| TASK DIRECTIONS |
An exact transcription of all the data is required.
● ● ● ● ●
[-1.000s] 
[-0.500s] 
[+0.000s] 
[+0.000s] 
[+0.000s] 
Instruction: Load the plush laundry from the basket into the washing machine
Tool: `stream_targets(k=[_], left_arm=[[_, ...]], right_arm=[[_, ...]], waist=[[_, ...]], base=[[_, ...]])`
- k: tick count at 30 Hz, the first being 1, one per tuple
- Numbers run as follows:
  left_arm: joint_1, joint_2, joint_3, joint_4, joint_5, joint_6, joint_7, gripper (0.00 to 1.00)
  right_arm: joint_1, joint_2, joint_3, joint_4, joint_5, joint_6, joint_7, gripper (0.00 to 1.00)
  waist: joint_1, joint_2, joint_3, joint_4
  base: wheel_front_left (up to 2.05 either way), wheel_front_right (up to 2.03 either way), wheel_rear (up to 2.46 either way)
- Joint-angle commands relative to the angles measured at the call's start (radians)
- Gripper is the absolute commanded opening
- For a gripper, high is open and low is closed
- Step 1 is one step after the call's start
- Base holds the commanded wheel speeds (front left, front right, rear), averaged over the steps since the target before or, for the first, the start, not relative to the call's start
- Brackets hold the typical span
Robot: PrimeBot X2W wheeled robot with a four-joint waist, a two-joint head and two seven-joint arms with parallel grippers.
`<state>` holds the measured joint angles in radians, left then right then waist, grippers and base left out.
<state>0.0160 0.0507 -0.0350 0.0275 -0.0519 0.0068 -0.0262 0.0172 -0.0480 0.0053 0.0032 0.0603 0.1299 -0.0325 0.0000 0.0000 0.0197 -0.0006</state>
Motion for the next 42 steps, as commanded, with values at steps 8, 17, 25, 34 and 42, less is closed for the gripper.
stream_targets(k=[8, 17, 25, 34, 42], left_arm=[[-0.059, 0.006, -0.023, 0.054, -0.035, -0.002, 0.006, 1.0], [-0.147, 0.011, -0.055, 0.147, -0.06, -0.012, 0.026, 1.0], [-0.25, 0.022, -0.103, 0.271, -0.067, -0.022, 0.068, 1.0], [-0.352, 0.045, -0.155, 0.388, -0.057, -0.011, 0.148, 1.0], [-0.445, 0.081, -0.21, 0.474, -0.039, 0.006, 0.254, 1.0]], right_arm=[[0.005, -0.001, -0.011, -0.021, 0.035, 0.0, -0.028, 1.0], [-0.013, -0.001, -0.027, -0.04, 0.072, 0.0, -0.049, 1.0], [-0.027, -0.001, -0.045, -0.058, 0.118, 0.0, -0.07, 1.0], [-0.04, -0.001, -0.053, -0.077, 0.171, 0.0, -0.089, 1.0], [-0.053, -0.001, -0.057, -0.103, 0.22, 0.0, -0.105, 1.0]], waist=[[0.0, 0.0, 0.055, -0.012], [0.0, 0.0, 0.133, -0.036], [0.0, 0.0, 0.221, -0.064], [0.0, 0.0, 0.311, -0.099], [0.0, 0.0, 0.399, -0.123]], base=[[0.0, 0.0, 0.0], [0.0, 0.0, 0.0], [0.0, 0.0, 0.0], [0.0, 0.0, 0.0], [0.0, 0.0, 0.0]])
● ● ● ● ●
| WRITTEN REPLY |
[-1.000s] 
[-0.500s] 
[+0.000s] 
[+0.000s] 
[+0.000s] 
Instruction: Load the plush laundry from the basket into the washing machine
Tool: `stream_targets(k=[_], left_arm=[[_, ...]], right_arm=[[_, ...]], waist=[[_, ...]], base=[[_, ...]])`
- k: tick count at 30 Hz, the first being 1, one per tuple
- Numbers run as follows:
  left_arm: joint_1, joint_2, joint_3, joint_4, joint_5, joint_6, joint_7, gripper (0.00 to 1.00)
  right_arm: joint_1, joint_2, joint_3, joint_4, joint_5, joint_6, joint_7, gripper (0.00 to 1.00)
  waist: joint_1, joint_2, joint_3, joint_4
  base: wheel_front_left (up to 2.05 either way), wheel_front_right (up to 2.03 either way), wheel_rear (up to 2.46 either way)
- Joint-angle commands relative to the angles measured at the call's start (radians)
- Gripper is the absolute commanded opening
- For a gripper, high is open and low is closed
- Step 1 is one step after the call's start
- Base holds the commanded wheel speeds (front left, front right, rear), averaged over the steps since the target before or, for the first, the start, not relative to the call's start
- Brackets hold the typical span
Robot: PrimeBot X2W wheeled robot with a four-joint waist, a two-joint head and two seven-joint arms with parallel grippers.
`<state>` holds the measured joint angles in radians, left then right then waist, grippers and base left out.
<state>0.0160 0.0507 -0.0350 0.0275 -0.0519 0.0068 -0.0262 0.0172 -0.0480 0.0053 0.0032 0.0603 0.1299 -0.0325 0.0000 0.0000 0.0197 -0.0006</state>
Motion for the next 42 steps, as commanded, with values at steps 8, 17, 25, 34 and 42, less is closed for the gripper.
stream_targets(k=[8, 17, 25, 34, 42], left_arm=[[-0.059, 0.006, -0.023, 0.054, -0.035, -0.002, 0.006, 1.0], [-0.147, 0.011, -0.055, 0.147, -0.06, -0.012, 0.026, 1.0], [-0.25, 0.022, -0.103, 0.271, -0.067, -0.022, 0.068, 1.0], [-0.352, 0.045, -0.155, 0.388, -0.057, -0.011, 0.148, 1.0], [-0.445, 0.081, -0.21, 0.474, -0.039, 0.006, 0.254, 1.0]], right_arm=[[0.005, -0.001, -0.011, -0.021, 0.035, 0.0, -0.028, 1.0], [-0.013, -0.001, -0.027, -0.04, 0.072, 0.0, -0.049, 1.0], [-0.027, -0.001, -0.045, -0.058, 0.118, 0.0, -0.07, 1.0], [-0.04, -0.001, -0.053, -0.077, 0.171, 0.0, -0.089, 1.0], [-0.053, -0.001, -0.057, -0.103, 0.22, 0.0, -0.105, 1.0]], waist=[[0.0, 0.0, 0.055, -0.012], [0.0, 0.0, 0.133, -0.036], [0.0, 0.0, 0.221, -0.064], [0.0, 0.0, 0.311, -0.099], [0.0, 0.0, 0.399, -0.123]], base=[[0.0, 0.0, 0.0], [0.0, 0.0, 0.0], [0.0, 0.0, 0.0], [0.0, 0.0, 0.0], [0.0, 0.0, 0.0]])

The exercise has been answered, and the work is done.